According to the most recent United States Agricultural Census, women are now the principal operators of 14% of the farms throughout the United States. This is an increase from 11% in 2002.
Female principal operators tend to have smaller holdings and net smaller income, but women are more likely to own all of the farmland that they operate. Moreover, women- operated farms tend to be more diverse, more likely to produce vegetable crops, fruits and nuts, horticultural items, poultry and eggs, sheep and goats, and two and a half times as likely to produce “other animals” (which would include horse farms). The percentage of women farmers is highest in the West and lowest in the Midwest. Arizona has more women farmers than any other state at 38.5%. California does not rank in the top five states for numbers of women farmers; however, San Bernardino County, where Rainshadow Farm is located, has over 25% farms with women principal operators, which is higher than the fifth ranked state, Alaska with 24.5% women-operated farms (USDA, 2007).
The most recent USDA Agricultural Census notes that 364 of the 1,405 farmers in San Bernardino County are women who are principal operators. The data does not indicate how many of these are in partnership with men. For instance, at Rainshadow Farm, I have always been the principal operator, but the census from 2007 would have listed joint ownership of the property with my ex-husband. The next farm census would list me as sole owner as well as principal operator. The census is not interested in these sociological details.
What is clear from the farm census is that women as principal owners tend to have small- to mid-scale farms and that they are not getting rich by farming. That 26.1% of the women principal operators continue to farm, while earning less than $2,500/year from their farming and possibly being among the 169 of women operators who work off-farm, either speaks to the strong draw of working with the land or indicates that these women a running a farm, perhaps with some help, while earning a living wage somewhere else, or both.
Guthman (2004) speaks of 79% of California organic farms with part-time growers that bring in under $50,000 a year. It is not possible to tell from the census how many women operators might fall into this category, since the census does not indicate which women principal operators were organic growers in 2007. Guthman (2004) calls farms between 10 and 200 acres mid-sized in California. Thus 13.2% of the women principal operators in San Bernardino County would be mid-sized growers (2004, pp. 175-176). Guthman (2004) comments on “organic midsized farms”…accruing “in the range of $100,000 to $1 million per year” (making them quite large by census standards). These farms came close to Guthman’s agrarian ideal: “viable economically and, often, remarkably independent” (2004, pp. 175-176). She notes that these farmers self-identify as small farmers. This might seem surprising until one considers that in California small farms are larger than those categorized as small in other states, indicating high sales of high-value organic (“value-added”) crops grown in California. A 10-acre farm could possibly operate with agroecological principles in the southern Mojave Desert; it is highly questionable whether a 200-acre farm/ranch could.

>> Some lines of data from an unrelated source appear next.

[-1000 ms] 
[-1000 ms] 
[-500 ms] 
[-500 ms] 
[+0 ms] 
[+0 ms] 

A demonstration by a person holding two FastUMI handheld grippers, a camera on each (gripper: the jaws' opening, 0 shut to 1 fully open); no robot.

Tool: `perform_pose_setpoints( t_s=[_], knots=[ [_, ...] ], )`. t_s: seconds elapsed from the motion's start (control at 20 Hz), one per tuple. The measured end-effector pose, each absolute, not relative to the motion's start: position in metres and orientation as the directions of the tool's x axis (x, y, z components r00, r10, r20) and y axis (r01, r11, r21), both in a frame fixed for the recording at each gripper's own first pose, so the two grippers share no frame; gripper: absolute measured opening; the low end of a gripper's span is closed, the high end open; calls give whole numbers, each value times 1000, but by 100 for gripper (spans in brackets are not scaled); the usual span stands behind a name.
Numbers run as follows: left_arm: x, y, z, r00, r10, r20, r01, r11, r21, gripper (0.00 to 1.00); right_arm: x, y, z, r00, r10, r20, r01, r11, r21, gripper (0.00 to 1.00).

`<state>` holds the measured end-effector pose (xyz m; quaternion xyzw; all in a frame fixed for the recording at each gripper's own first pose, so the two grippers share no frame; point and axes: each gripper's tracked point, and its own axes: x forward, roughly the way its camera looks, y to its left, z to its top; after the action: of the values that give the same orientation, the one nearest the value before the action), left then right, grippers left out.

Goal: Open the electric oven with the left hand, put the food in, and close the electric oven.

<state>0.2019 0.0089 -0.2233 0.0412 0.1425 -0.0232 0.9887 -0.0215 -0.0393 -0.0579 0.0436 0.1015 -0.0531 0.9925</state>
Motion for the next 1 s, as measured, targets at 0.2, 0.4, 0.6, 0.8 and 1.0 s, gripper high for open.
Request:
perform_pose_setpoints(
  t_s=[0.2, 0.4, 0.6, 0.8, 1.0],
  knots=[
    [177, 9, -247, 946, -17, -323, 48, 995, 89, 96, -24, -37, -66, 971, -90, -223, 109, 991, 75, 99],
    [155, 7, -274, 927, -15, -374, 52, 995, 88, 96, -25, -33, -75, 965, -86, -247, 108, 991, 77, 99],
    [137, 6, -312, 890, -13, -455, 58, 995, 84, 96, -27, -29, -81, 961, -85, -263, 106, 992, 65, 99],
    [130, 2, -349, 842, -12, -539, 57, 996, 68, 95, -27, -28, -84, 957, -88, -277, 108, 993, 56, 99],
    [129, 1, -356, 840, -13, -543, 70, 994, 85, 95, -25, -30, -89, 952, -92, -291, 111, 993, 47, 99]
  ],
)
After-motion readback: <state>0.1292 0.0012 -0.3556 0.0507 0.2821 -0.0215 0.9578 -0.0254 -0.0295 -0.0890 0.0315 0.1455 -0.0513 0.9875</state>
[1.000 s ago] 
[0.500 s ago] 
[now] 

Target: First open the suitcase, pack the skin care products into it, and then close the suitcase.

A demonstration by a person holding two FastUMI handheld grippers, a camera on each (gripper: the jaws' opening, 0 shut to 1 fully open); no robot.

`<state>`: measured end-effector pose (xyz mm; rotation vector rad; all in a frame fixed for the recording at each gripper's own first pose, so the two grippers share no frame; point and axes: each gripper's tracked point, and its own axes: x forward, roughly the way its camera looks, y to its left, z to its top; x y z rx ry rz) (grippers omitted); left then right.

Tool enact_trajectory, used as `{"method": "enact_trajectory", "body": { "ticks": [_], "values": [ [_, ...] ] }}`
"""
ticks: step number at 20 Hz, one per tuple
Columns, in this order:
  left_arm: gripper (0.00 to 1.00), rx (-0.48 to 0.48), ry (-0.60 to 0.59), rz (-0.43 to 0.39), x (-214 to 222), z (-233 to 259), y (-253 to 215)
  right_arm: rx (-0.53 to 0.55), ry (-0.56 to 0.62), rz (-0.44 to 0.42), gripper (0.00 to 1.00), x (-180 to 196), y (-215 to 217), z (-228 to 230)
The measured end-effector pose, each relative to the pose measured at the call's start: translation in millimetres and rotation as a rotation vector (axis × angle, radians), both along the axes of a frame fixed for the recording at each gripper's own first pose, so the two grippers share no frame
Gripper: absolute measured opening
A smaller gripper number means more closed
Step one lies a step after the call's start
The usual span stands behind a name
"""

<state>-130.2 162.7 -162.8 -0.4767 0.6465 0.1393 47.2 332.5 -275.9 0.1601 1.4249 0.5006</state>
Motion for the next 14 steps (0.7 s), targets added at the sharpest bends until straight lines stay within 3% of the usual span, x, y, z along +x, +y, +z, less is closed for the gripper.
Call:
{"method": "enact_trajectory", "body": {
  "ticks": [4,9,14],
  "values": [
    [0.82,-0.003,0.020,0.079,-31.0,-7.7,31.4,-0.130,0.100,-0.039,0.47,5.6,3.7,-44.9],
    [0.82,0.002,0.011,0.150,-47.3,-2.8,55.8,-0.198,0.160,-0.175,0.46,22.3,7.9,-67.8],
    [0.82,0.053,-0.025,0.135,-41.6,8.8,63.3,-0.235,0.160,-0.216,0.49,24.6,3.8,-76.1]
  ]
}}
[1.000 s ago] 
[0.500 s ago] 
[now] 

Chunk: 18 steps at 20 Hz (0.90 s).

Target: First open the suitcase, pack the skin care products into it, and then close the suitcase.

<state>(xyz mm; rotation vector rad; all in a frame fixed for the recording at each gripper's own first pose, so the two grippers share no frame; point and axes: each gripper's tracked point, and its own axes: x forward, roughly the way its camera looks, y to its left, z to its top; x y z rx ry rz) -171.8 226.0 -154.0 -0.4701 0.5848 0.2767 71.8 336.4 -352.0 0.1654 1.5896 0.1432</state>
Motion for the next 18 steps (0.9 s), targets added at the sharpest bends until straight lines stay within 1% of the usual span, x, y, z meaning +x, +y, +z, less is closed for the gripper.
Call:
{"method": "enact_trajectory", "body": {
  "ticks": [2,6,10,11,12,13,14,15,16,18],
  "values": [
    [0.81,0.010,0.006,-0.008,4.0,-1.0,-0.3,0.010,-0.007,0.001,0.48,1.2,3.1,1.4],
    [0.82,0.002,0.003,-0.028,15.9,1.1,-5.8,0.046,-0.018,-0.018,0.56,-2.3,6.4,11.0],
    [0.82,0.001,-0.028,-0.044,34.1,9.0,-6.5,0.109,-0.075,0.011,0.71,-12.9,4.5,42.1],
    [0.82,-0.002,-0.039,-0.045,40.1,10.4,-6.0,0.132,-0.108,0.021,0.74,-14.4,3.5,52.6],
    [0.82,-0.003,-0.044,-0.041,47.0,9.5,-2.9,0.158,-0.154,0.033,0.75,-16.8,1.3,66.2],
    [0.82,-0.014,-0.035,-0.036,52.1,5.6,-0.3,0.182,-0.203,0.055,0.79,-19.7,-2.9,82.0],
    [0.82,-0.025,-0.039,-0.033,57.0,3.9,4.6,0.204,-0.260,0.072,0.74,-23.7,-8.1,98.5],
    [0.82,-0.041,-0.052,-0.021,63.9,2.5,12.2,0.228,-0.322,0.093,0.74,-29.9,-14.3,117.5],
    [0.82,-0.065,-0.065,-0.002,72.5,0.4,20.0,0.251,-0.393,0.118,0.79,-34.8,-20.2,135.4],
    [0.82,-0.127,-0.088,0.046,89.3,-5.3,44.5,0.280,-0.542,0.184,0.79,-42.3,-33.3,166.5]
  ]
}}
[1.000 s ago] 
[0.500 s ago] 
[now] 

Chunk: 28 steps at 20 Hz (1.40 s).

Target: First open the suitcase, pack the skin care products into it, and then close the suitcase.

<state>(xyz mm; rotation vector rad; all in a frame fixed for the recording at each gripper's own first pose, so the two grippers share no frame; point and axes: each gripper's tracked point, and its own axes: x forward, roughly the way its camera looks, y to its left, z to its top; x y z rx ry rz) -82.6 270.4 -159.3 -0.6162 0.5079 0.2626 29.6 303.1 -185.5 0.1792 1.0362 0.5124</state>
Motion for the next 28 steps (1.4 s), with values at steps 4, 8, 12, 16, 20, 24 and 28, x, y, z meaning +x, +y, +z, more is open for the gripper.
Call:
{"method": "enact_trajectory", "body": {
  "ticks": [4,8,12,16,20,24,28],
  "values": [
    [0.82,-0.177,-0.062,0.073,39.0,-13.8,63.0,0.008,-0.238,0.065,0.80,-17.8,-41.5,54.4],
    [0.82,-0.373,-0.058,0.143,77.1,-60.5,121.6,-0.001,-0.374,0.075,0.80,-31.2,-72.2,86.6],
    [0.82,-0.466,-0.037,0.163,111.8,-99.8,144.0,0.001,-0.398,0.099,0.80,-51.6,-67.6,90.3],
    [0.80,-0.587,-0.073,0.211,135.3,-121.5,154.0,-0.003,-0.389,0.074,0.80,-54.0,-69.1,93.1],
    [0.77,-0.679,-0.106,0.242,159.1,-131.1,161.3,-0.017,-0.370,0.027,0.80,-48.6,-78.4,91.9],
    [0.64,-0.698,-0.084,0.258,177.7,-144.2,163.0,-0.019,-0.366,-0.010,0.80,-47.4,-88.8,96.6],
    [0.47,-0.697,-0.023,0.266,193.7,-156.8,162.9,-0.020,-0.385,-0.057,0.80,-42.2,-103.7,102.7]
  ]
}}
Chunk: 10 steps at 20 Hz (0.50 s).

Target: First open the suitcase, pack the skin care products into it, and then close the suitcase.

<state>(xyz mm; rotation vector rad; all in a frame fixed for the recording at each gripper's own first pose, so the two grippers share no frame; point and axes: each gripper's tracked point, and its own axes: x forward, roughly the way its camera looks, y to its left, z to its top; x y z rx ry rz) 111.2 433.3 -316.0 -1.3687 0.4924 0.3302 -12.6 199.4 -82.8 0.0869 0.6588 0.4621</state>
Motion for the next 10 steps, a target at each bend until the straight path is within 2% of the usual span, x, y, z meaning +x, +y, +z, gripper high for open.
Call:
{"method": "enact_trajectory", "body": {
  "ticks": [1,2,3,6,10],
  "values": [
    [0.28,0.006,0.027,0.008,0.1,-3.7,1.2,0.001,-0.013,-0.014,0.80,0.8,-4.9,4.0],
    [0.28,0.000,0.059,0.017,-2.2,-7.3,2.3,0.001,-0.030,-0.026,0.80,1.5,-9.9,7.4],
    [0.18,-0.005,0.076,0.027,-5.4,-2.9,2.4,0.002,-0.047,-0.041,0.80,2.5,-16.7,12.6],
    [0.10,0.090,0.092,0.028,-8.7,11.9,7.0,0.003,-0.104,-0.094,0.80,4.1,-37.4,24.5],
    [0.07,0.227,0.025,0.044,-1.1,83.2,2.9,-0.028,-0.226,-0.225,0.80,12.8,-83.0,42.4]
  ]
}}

My research in the southern Mojave Desert indicates that USDA/CDFA verified and certified growers, as of this writing, are few. Even a single woman certified organic grower in the southern Mojave Desert would comprise less than 0.3% in the San Bernardino County picture. The women farmers/gardeners I have spoken to, whether rural, urban, or exurban, prefer agricultural schemes that are small-scale, biointensive, and agroecological.
One high desert farmer/rancher I talked to works intensively and ecologically with 2.5 acres. Examining land use principles of local women gardeners/farmers indicates they present an agroecological ideal for the southern Mojave Desert. The local water situation and the work necessary to amend initially unproductive soil agroecologically would most likely prohibit a large number of operations that are scaled much beyond 5 to 25 acres and likely would not allow for ecological farming on all of the land, if one considers the larger end of that acreage scale.
Wes Jackson (1996) has called for a new farming economy, essentially a revitalization of place-based and sustainable agricultural practices which he calls the “most important work for the next century – a massive salvage operation to save the vulnerable but necessary pieces of nature and culture and to keep the good and artful examples before us” (Jackson, 1996, p. 103) He maintains that agriculture must be done in the context of community, that it must use an ecological paradigm and that it may best be accomplished on a small scale. The farmers and gardeners in the southern Mojave Desert in this research agree and have begun to investigate, implement, and support the practice of small- and micro-scale, sustainable, local food production, aiming to keep “the good and artful examples before us.”
Guthman, Julie. (2004). Agrarian dreams: The paradox of organic farming in California. Berkeley: University of California Press.
Jackson, Wes. (1996). Becoming native to this place. New York: Counterpoint.